Dataset items:

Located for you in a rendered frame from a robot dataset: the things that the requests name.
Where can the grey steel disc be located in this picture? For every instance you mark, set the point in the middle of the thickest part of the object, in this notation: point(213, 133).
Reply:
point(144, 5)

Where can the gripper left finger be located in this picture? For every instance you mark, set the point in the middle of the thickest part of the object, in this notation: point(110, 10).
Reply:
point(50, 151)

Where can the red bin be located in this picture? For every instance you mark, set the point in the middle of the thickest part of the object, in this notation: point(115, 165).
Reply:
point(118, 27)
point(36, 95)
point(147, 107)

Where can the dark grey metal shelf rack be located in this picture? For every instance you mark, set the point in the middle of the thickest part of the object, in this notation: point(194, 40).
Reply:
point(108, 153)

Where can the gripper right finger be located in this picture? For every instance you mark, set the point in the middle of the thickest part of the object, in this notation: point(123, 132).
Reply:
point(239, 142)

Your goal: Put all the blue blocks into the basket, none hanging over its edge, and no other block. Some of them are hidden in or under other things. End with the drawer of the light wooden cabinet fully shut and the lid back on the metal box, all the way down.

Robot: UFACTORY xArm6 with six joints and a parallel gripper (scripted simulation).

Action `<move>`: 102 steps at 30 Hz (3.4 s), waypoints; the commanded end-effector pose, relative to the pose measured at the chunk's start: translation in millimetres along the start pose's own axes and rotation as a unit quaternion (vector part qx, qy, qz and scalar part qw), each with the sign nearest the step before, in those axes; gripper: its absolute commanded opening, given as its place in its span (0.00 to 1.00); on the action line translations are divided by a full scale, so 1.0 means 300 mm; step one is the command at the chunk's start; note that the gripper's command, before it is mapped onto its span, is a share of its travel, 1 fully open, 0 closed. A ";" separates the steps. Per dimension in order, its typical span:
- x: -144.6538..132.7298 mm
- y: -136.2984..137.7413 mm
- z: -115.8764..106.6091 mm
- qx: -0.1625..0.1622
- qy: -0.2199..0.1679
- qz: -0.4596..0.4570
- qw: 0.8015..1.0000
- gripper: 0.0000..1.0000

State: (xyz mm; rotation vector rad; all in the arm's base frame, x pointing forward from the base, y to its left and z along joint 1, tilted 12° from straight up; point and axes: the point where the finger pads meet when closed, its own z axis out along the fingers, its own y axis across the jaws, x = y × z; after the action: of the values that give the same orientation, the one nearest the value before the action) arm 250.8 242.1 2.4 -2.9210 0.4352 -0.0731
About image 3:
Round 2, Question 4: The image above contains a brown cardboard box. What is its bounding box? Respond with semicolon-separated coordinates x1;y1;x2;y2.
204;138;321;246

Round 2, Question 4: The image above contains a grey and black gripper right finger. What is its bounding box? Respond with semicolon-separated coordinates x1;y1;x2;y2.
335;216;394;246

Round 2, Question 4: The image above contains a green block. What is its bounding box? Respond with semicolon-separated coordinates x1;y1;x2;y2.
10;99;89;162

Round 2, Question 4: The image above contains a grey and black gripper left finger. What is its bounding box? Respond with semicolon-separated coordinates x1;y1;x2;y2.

Task instructions:
Return every line above in which the string "left" occurs.

Problem solution:
Where can the gripper left finger be located in this picture? For every instance you mark, set the point in the middle of the thickest part of the object, in this notation: point(110, 10).
State: (xyz mm; rotation vector rad; all in the arm's base frame, x pointing forward from the base, y to its left and z along joint 1, tilted 12° from straight up; point and axes: the point where the finger pads meet when closed, its own z axis out along the fingers, its own y axis across the jaws, x = y × z; after the action: of the values that give the same orientation, the one nearest the value before the action) arm 250.8 242.1 2.4 -2.9210 0.4352 -0.0731
Round 2, Question 4: The image above contains a grey and black gripper left finger. What is its bounding box? Respond with semicolon-separated coordinates x1;y1;x2;y2.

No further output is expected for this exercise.